§ **Assignment**: For each line below, check for the word "gripper", then state how many lines contain it, with no other output.

┄┄┄┄┄┄┄┄┄┄┄┄┄┄┄┄┄┄┄┄

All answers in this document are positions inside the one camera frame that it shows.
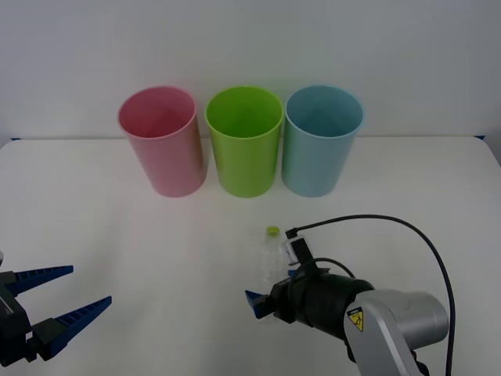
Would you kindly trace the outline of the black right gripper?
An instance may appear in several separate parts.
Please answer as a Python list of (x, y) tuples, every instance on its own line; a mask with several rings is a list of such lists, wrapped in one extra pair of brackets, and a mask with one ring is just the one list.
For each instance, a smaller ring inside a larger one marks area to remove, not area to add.
[(290, 280), (297, 275), (297, 270), (290, 269), (287, 274), (288, 278), (273, 285), (270, 295), (246, 290), (247, 302), (257, 320), (273, 314), (274, 317), (288, 324), (299, 322), (312, 325), (305, 308), (305, 296), (312, 286), (312, 279), (306, 277), (295, 279), (289, 291)]

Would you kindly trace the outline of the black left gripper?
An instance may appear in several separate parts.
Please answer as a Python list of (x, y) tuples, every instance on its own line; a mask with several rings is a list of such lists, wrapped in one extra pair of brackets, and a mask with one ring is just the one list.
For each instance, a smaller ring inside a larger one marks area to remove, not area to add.
[(25, 309), (16, 297), (35, 287), (74, 271), (73, 266), (56, 266), (1, 273), (1, 362), (32, 362), (39, 355), (44, 361), (58, 355), (111, 304), (112, 297), (100, 299), (56, 318), (48, 318), (32, 327)]

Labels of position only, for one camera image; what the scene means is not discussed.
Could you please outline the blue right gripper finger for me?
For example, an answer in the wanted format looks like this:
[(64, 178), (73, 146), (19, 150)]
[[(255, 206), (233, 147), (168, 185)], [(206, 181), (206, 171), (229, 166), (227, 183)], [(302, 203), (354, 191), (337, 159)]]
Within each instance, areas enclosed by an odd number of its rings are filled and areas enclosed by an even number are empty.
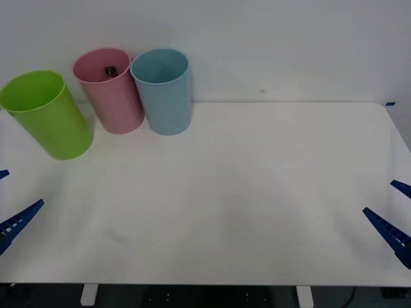
[(397, 181), (397, 180), (391, 181), (390, 184), (391, 186), (396, 188), (398, 191), (403, 193), (405, 196), (407, 196), (408, 198), (411, 198), (411, 186), (410, 185)]
[(384, 220), (368, 207), (362, 212), (394, 251), (401, 263), (410, 269), (410, 236)]

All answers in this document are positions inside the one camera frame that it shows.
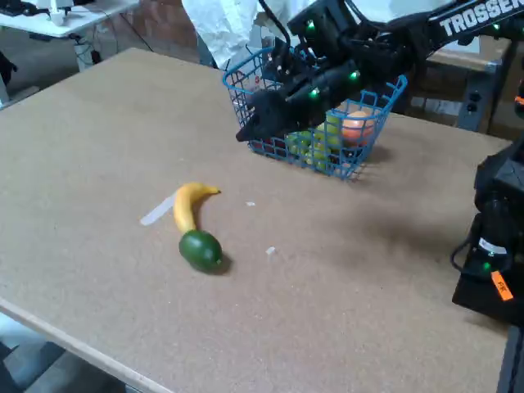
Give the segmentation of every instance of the brick wall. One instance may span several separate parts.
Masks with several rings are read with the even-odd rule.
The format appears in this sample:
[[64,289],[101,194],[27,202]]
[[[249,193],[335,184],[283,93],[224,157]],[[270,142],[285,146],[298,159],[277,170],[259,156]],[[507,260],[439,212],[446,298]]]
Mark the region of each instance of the brick wall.
[[[168,41],[183,47],[197,46],[197,35],[181,0],[142,0],[138,9],[127,14],[127,19],[144,38]],[[123,23],[115,18],[117,29],[123,29]]]

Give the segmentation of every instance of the white label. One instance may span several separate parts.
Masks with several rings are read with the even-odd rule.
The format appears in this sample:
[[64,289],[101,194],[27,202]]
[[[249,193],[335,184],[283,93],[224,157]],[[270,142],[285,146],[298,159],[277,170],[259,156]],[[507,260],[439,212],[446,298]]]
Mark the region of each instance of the white label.
[[481,240],[478,241],[478,245],[482,247],[484,250],[492,252],[493,254],[501,254],[506,255],[508,252],[504,247],[496,246],[495,244],[491,244],[486,239],[483,239],[481,237]]

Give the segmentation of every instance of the black cable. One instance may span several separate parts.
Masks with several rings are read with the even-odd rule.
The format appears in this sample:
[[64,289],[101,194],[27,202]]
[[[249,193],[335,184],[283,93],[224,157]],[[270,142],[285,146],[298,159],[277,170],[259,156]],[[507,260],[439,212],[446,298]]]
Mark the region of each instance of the black cable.
[[282,49],[280,50],[280,56],[278,56],[278,61],[282,61],[282,59],[286,56],[286,54],[289,53],[289,48],[291,47],[291,37],[289,36],[289,33],[287,32],[286,28],[280,23],[280,20],[273,14],[273,11],[268,7],[265,0],[259,0],[260,5],[262,8],[264,8],[265,15],[277,26],[277,28],[280,30],[280,32],[284,35],[286,39],[286,45],[282,45]]
[[364,14],[360,12],[360,9],[357,8],[357,6],[352,0],[346,0],[346,4],[357,15],[361,22],[369,22],[368,18],[366,18]]
[[93,46],[93,39],[91,40],[91,42],[89,42],[89,41],[86,40],[85,38],[82,38],[82,37],[80,37],[80,36],[78,36],[78,35],[77,35],[77,36],[74,36],[74,37],[71,36],[71,38],[73,38],[73,39],[75,40],[75,42],[76,42],[75,46],[76,46],[76,47],[77,47],[77,46],[81,46],[81,45],[86,45],[86,44],[88,45],[88,48],[87,48],[85,51],[83,51],[82,53],[76,53],[76,51],[75,51],[75,55],[76,55],[76,58],[77,58],[78,60],[82,61],[86,66],[93,66],[93,63],[87,63],[87,62],[86,62],[86,61],[81,57],[81,56],[85,55],[87,52],[89,52],[89,51],[91,51],[92,49],[95,48],[95,47]]
[[464,269],[462,266],[459,266],[456,262],[455,262],[455,256],[457,256],[457,254],[462,251],[464,249],[465,246],[467,246],[470,242],[471,242],[471,236],[468,234],[468,237],[466,237],[466,240],[464,240],[462,243],[460,243],[457,248],[455,248],[453,250],[453,252],[451,253],[451,256],[449,258],[449,262],[451,263],[451,266],[453,266],[454,268],[456,268],[460,273],[463,273],[464,272]]
[[120,44],[118,42],[118,35],[116,35],[116,28],[115,28],[115,24],[113,23],[113,20],[111,19],[109,15],[107,15],[107,12],[102,10],[100,7],[97,7],[97,9],[101,11],[107,17],[107,19],[109,20],[109,23],[111,23],[111,28],[113,29],[113,37],[115,37],[115,44],[116,44],[115,53],[120,52]]
[[357,17],[360,19],[361,23],[365,23],[367,25],[370,25],[371,27],[373,27],[373,28],[375,28],[377,30],[382,30],[382,27],[383,27],[382,25],[383,24],[377,25],[377,24],[373,23],[372,21],[370,21],[368,18],[366,18],[366,16],[362,12],[360,12],[360,10],[355,5],[353,0],[346,0],[346,4],[357,15]]
[[133,25],[131,25],[131,23],[127,20],[127,18],[126,18],[125,16],[123,16],[122,14],[120,14],[120,17],[124,20],[125,23],[128,24],[129,28],[130,28],[130,29],[131,29],[131,30],[132,30],[132,31],[137,35],[137,37],[139,37],[139,38],[142,40],[142,42],[144,43],[144,45],[146,45],[147,48],[148,48],[151,52],[155,53],[155,51],[153,51],[153,48],[152,48],[151,46],[149,46],[149,44],[147,43],[147,41],[145,40],[145,38],[144,38],[142,35],[140,35],[140,34],[138,33],[138,31],[133,27]]

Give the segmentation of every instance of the table edge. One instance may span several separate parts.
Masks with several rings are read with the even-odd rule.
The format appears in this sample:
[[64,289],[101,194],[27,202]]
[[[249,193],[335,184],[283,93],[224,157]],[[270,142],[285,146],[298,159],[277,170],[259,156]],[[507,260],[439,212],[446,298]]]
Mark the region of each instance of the table edge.
[[69,336],[62,330],[53,327],[39,317],[24,311],[3,298],[0,298],[0,312],[43,334],[49,341],[56,343],[111,376],[117,377],[131,387],[139,389],[142,393],[173,393],[173,391],[137,373],[110,356],[104,355],[88,344]]

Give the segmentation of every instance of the orange label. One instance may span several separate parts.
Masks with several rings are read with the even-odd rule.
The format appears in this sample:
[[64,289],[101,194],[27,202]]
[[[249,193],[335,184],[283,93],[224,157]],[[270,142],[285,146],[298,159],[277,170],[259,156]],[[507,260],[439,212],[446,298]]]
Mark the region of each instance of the orange label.
[[491,272],[491,279],[493,280],[493,283],[497,288],[497,291],[499,291],[502,300],[507,301],[513,298],[513,295],[508,288],[508,284],[506,284],[499,271]]

┄┄┄┄┄┄┄┄┄┄┄┄┄┄┄┄┄┄┄┄

§ **Written response**: 3